La Señora Claus al rescate: una historia de Navidad para reírnos de nosotras mismas
"Papá Noel está descalzo". No sé cuál de los melli lo dice, o quizá lo dicen los dos, y con eso comprendo que no previmos el calzado y entiendo por qué Papá Noel tuvo la bolsa apoyada en los pies durante toda su fugaz aparición: nos olvidamos de las botas. El traje lo compramos en una tiendita del Once, incluía barba y anteojos, pero, obviamente, no traía calzado, cualquier cosa hubiera encarecido demasiado ese disfraz destinado a diez minutos de uso. Es importante no dar tiempo a que alguien repare en los detalles, la cicatriz en la ceja izquierda, el lunar en la nariz: Papá Noel debe ser veloz. Y lo consigue, y todo marcha bien, hasta que mis hijos notan que va descalzo. Comprendo que no hubo otra opción, Martín se cambió en el coche, en la vereda, para que no lo descubriese ninguno de los chicos de la casa, y al darse cuenta de que no tenía botas, salió así y menos mal: si los melli observaron eso, claramente habrían reconocido al padre al ver sus panchas de lona negra con palmeritas verdes.
Ahora, además de descalzo, Papá Noel está paralizado, el comentario de los chicos lo congeló, parece un ladrón atrapado en plena huida, la bolsa al hombro, el pie derecho suspendido en el aire, no le veo la cara, pero le imagino la desesperación. De los demás presentes, nadie dice nada, y tengo la sensación de que los otros padres de niños nos miran con furia asesina: "Sáquennos a todos de este brete ya", por lo que decido intervenir.
"Es que en el Polo Norte hace mucho frío y las botas son muy, muy abrigadas, con este calor se las tuvo que sacar".

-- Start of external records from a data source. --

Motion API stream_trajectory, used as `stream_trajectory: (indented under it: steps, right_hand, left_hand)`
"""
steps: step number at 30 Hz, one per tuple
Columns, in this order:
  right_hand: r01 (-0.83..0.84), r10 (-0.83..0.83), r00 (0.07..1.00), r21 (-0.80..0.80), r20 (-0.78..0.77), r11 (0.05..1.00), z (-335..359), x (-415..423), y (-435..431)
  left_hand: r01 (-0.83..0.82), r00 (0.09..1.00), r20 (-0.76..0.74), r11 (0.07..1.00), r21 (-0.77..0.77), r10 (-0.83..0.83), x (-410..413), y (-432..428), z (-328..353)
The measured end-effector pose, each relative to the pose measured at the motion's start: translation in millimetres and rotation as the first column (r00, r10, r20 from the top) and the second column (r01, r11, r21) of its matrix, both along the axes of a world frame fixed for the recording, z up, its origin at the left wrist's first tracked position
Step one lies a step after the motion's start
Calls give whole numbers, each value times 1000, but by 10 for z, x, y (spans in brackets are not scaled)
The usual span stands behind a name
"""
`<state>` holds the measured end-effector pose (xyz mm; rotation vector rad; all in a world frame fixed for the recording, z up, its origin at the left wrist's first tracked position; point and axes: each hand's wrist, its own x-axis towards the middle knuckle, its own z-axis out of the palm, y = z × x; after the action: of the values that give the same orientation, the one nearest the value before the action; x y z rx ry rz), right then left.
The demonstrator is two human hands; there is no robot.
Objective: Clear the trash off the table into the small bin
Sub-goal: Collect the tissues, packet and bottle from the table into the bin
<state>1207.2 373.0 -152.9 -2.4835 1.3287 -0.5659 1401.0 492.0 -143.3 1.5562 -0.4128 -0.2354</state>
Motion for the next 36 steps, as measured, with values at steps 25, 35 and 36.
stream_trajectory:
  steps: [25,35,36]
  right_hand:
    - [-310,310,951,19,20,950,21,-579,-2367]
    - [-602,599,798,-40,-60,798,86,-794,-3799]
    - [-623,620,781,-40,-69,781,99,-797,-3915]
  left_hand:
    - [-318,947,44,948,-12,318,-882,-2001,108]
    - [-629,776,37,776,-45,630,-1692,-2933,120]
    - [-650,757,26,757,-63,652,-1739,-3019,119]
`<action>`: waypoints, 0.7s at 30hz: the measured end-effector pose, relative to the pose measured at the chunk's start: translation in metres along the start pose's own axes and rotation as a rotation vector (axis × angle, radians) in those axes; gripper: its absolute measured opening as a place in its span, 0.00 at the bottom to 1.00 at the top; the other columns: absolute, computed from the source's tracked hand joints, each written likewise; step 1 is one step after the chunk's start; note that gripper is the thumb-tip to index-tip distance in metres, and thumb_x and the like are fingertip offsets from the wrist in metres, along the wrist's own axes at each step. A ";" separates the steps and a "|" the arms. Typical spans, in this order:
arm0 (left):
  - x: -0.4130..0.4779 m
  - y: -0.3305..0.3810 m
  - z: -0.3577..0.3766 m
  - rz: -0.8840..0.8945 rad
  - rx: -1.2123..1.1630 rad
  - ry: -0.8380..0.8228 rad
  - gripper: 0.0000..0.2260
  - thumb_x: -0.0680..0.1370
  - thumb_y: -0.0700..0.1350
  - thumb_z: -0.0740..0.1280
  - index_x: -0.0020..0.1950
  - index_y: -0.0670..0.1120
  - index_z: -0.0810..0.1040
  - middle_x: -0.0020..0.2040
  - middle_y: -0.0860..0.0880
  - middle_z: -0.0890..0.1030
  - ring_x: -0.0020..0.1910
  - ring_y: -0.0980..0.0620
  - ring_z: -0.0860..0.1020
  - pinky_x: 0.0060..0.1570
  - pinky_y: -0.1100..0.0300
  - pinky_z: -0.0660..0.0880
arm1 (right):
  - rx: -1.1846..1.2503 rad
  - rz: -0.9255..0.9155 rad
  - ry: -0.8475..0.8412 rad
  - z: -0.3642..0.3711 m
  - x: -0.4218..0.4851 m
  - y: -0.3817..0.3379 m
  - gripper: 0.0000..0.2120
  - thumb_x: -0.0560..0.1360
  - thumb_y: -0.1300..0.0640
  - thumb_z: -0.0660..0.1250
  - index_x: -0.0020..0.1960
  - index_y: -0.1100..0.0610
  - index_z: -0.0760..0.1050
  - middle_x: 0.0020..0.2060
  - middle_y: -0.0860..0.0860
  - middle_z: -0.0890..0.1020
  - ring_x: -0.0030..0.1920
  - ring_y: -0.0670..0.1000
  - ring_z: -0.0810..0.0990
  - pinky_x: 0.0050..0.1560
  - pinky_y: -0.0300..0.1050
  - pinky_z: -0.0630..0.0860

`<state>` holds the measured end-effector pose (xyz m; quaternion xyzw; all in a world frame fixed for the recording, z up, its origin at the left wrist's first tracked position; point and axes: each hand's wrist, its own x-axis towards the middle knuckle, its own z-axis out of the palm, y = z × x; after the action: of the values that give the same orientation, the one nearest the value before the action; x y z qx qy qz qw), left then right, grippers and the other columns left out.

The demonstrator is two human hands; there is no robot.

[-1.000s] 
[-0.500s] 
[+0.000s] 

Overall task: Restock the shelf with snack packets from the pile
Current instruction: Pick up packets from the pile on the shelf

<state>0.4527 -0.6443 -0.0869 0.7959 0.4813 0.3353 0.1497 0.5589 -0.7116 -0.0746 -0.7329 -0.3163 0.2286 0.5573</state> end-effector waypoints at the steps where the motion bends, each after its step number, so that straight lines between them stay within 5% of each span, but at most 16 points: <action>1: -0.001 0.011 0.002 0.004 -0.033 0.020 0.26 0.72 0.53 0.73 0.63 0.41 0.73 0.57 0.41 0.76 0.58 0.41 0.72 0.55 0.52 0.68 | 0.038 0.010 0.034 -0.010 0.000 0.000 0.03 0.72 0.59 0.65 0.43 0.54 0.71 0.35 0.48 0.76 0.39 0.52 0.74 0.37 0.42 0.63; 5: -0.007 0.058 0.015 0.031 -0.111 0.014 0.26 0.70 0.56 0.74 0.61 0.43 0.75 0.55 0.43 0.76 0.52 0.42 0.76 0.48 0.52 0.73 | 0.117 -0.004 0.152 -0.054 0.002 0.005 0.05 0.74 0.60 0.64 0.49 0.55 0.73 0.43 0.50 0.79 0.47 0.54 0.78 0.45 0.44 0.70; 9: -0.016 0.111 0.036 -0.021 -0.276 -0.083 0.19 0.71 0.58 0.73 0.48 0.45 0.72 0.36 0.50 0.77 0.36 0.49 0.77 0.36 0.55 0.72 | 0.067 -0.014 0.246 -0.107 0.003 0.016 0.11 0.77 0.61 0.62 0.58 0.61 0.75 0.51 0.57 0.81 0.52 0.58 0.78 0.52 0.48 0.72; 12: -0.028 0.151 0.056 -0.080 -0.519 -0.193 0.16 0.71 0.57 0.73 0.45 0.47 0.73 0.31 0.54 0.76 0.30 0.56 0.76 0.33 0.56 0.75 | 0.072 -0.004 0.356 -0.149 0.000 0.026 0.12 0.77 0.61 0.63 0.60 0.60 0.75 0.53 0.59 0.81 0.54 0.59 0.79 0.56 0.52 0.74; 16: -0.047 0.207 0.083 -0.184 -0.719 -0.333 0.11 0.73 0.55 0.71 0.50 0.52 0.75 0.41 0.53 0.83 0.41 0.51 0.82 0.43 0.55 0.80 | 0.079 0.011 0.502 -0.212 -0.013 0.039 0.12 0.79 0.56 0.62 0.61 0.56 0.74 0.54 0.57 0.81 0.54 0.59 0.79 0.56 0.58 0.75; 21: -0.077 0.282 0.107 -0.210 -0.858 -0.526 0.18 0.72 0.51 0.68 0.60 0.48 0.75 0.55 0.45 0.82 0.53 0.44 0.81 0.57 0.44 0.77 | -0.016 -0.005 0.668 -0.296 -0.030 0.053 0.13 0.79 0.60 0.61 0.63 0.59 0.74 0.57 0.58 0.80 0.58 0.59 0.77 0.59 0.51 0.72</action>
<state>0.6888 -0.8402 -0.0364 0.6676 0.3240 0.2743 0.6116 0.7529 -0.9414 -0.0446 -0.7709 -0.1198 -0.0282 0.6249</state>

Tras lo que Martín improvisa un último "jo jo jo", retoma la carrera y se esfuma antes de que nadie pueda indagar nada más.
Bravo, mi amor.
Todo está bien. Ya nadie hace preguntas. Grandes y chicos abrimos los regalos y todo es onomatopeyas de emoción. Como si habitáramos una postal navideña, reina la paz.
Hasta que lo escuchamos.
Un revuelo tal que lo primero que imagino es que algún vecino se sacó un ojo con el corcho de una sidra. Instintivamente, todos corremos hacia las ventanas. Y lo vemos. Una horda de nenitos se aferra a Martín Papá Noel por todas partes, lo sujeta con fuerza como si fuera a devorarlo, los que quedan más lejos extienden sus manos hacia él al grito de "¡a mí, a mí!". Con la nariz contra la ventana, no me doy cuenta de que la puerta de mi casa se abrió y nuestros propios chicos, mis sobrinos y los melli, se suman al despliegue de espíritu navideño que está por devorar a Martín. Y entonces sé que es mi turno. Miro a mi madre y le encomiendo a mis hijos hasta que la multitud se disperse y podamos regresar. Me envuelvo con el mantel rojo reservado para la mesa dulce que aún no armamos y con una guirnalda dorada improviso una vincha que me tapa un poco la cara; me pongo los lentes de mi cuñado y al fin le pido a mi padre las llaves de su coche, con las que, mientras yo también salgo a la calle, destrabo las puertas a la distancia.
Tranquilo, amor mío, resistí un momento: la señora Claus ya entró en acción.
Inspirado en la historia real de Elizabeth Casa.